Pompe de prairie - photo SIAES

Comment s’opèrent les travaux ?
 
Ils sont menés par tranche, de l’amont vers l’aval et sur 6 années. En ce moment nous travaillons sur Percy-Hambye et nous préparons Hambye-Gavray. Nous menons systématiquement une concertation avec tous les riverains de janvier à mai avant mise en œuvre à l’automne. Ce qui nous permet de signer entre temps des conventions, parce qu’aucune intervention ne peut se faire sans leur accord.
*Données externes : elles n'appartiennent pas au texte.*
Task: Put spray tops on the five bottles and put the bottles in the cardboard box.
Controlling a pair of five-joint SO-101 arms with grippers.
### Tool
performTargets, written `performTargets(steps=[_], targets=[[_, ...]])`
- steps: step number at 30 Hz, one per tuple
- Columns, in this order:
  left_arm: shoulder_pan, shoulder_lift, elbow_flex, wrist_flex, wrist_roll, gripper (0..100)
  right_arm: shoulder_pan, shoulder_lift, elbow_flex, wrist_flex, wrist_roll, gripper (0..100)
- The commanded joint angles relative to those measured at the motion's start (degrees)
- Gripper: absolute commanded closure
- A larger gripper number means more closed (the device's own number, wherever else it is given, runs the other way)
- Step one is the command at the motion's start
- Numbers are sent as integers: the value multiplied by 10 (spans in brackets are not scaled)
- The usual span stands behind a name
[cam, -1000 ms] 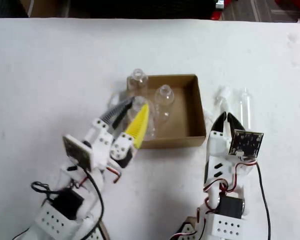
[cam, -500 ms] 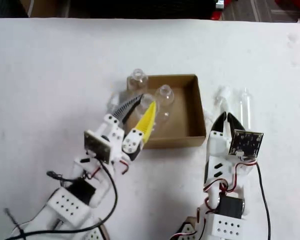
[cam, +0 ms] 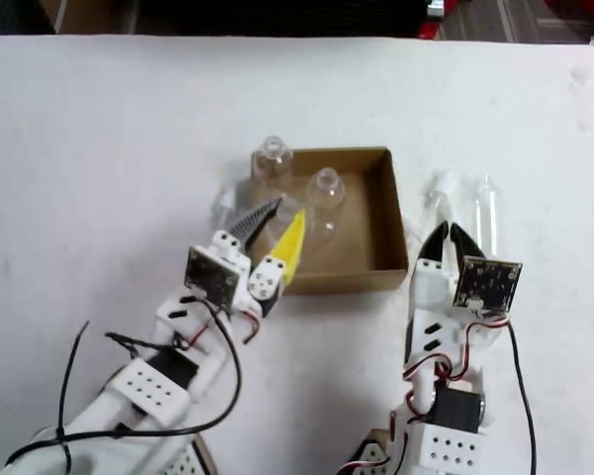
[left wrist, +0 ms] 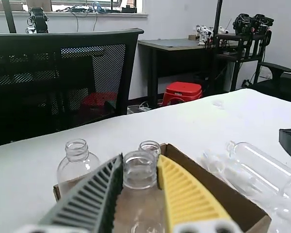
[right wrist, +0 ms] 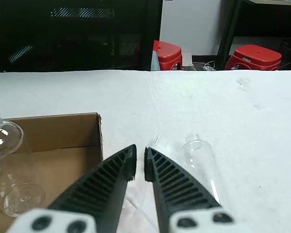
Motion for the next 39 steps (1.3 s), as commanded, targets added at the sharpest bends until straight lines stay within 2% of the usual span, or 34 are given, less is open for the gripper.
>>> performTargets(steps=[1, 10, 39], targets=[[-5, 0, 9, -14, -1, 977, 3, 1, 4, -7, -3, 981], [-4, -1, 49, -15, -1, 976, 3, 1, 4, -7, -3, 981], [-10, -1, 48, -12, 0, 974, 4, 1, 4, -7, -3, 981]])
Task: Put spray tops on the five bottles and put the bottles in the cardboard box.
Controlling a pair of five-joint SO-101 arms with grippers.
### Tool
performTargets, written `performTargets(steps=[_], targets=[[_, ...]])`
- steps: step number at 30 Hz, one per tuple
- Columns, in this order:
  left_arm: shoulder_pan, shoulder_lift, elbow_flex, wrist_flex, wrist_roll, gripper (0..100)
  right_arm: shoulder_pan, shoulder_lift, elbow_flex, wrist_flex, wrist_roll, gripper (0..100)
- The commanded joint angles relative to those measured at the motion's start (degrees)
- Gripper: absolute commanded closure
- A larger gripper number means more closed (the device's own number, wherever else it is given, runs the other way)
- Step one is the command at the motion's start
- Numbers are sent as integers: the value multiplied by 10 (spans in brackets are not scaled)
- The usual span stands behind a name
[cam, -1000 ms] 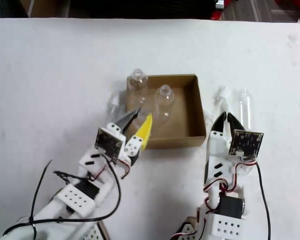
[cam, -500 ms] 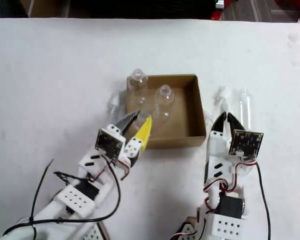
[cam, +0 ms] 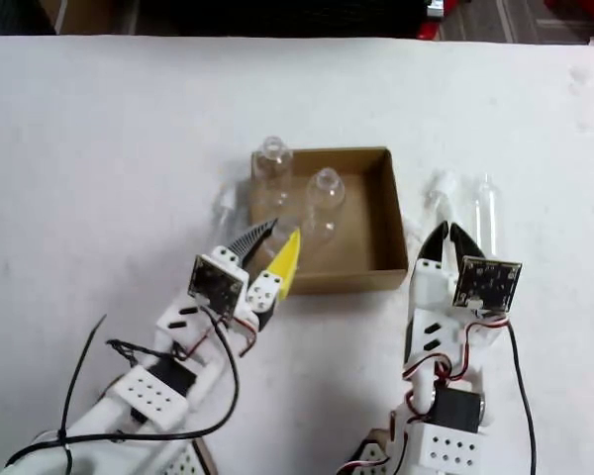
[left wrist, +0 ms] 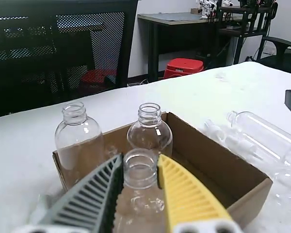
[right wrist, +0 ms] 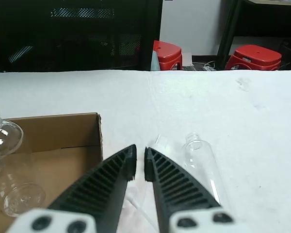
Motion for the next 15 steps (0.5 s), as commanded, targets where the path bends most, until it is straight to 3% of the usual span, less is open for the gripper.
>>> performTargets(steps=[1, 7, 15], targets=[[-10, -2, -5, -11, 0, 963, 4, 1, 4, -7, -3, 981], [-10, -2, -3, -10, 1, 810, 4, 1, 4, -7, -3, 981], [-10, -2, -5, -11, 2, 834, 5, 1, 4, -7, -3, 981]])
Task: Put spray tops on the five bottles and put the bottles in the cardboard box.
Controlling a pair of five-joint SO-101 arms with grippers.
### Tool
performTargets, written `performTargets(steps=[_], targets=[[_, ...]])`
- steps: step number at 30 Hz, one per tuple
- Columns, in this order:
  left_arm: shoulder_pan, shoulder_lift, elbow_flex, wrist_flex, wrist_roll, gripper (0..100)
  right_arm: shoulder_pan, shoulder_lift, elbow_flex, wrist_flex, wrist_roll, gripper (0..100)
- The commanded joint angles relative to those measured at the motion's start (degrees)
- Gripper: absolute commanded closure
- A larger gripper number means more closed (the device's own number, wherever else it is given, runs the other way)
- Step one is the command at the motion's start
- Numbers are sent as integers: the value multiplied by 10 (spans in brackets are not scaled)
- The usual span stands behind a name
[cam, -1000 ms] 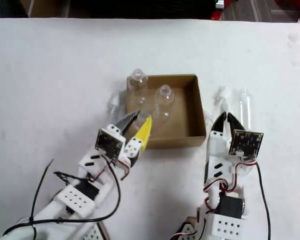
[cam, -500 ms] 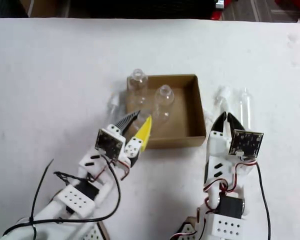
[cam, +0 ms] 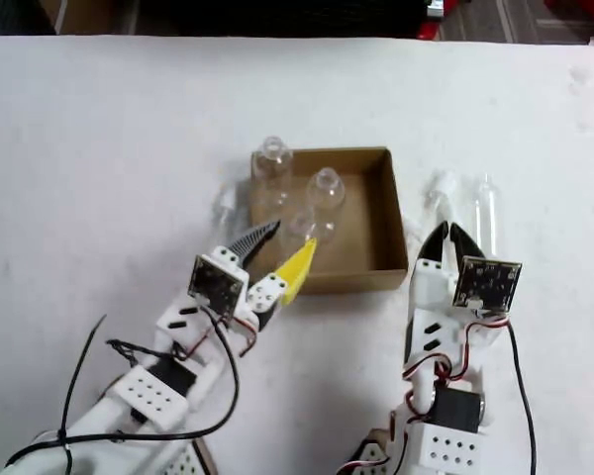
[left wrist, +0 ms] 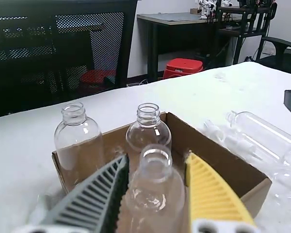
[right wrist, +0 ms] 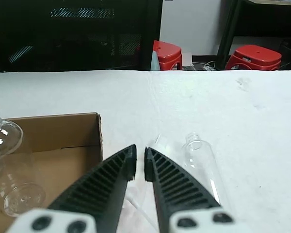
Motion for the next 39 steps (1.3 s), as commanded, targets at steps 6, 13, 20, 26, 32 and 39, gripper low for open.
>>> performTargets(steps=[6, 13, 20, 26, 32, 39], targets=[[-10, -2, -7, -13, 31, 831, 5, 1, 4, -7, -3, 981], [-10, -83, -2, 16, 35, 834, 5, 1, 4, -8, -3, 981], [-11, -340, -7, 272, 77, 831, 4, 1, 4, -9, -3, 981], [-80, -543, -19, 446, 109, 833, 3, 1, 4, -7, -3, 981], [-182, -467, -98, 489, 140, 834, 3, 1, 4, -7, -3, 981], [-270, -462, -102, 495, 144, 831, 4, 1, 4, -7, -3, 981]])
Le Syndicat a décidé avec ses partenaires (Agence de l’Eau et Conseil Régional de Basse-Normandie) de financer 100% des travaux ce qui n’est pas toujours le cas sur d’autres bassins versants et qui facilite largement les choses. En contrepartie, le riverain s’engage à entretenir tout ce qui est réalisé et à ne pas retailler la végétation sur les berges, sauf nécessité absolue.
 
En quoi consistent-ils ?
 
Les travaux ont un double objectif.

D’une part, remédier à l’absence d’entretien de la végétation des berges  (recépage, éclaircissement de la végétation, extraction des embâcles perturbateurs, abattage d’arbres morts ou menaçant de tomber, débroussaillage partiel, lutte contre les espèces invasives et inappropriées, plantation, lutte contre l’érosion).
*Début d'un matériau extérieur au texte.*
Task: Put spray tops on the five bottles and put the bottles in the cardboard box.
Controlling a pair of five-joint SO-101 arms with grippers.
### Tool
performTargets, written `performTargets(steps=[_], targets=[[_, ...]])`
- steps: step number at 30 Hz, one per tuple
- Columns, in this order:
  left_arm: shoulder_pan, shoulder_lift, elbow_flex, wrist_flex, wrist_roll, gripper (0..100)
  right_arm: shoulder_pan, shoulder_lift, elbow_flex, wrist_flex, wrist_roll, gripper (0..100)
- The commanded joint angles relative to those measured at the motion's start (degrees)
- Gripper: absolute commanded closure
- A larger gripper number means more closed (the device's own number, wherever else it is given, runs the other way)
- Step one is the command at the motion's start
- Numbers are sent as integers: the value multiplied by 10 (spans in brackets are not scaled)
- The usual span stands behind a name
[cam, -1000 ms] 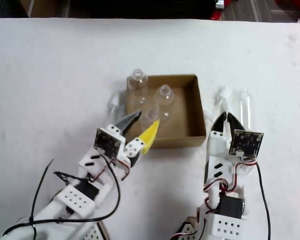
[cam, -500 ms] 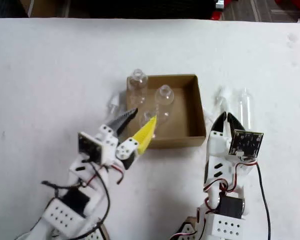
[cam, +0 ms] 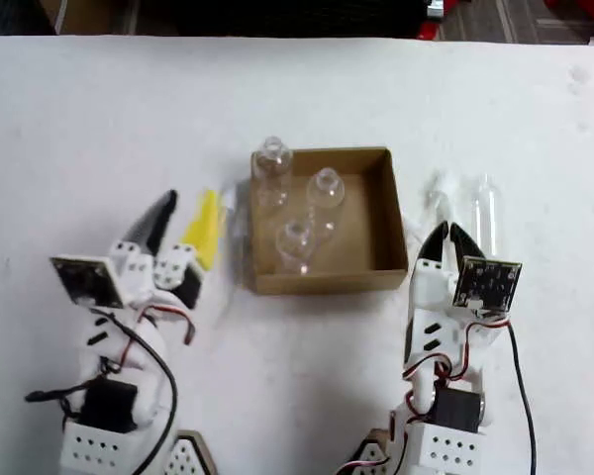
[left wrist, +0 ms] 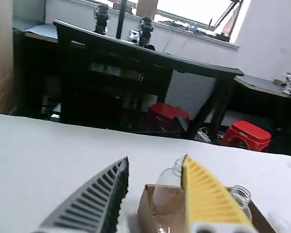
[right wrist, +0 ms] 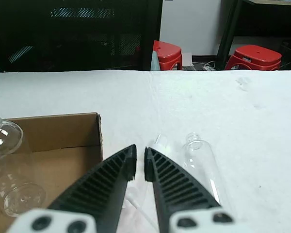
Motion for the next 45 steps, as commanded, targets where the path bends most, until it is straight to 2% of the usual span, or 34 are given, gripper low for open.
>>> performTargets(steps=[1, 8, 12, 18, 22, 26, 30, 35, 39, 45], targets=[[-44, 4, -16, 1, 7, 831, 4, 1, 4, -7, -3, 981], [-51, -46, 82, -102, 6, 832, 5, 1, 4, -7, -3, 981], [-51, -58, 82, -76, 2, 831, 6, 0, 4, -7, -3, 981], [-51, -58, 82, -55, -120, 833, 3, -3, 4, -7, -3, 981], [-51, -58, 82, -47, -129, 834, -4, -4, 2, -9, -2, 979], [-73, -58, 82, -47, -127, 834, -73, -4, -25, 0, 78, 922], [-76, -58, 82, -47, -127, 834, -171, 0, -105, 71, 141, 896], [-76, -58, 82, -47, -127, 834, -235, 2, -220, 152, 141, 896], [-76, -58, 82, -47, -127, 834, -262, 9, -251, 160, 96, 896], [-75, -58, 82, -47, -129, 834, -313, 153, -335, 162, 76, 894]])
D’autre part, limiter la divagation du bétail dans les cours d’eau. Sur la totalité du bassin versant de la Sienne, on compte 80.000 têtes de bovins, ce qui implique que beaucoup des conventions sont passées avec des propriétaires et exploitants agricoles. Le gros du travail consiste à aménager des clôtures et des abreuvoirs pour empêcher les animaux de souiller l’eau et pour éviter les piétinements des berges et du fond du lit de la rivière qui détruisent les frayères à poissons.

En 2006/2007, cela représente 50 km de clôtures et plus de 160 systèmes d’abreuvements.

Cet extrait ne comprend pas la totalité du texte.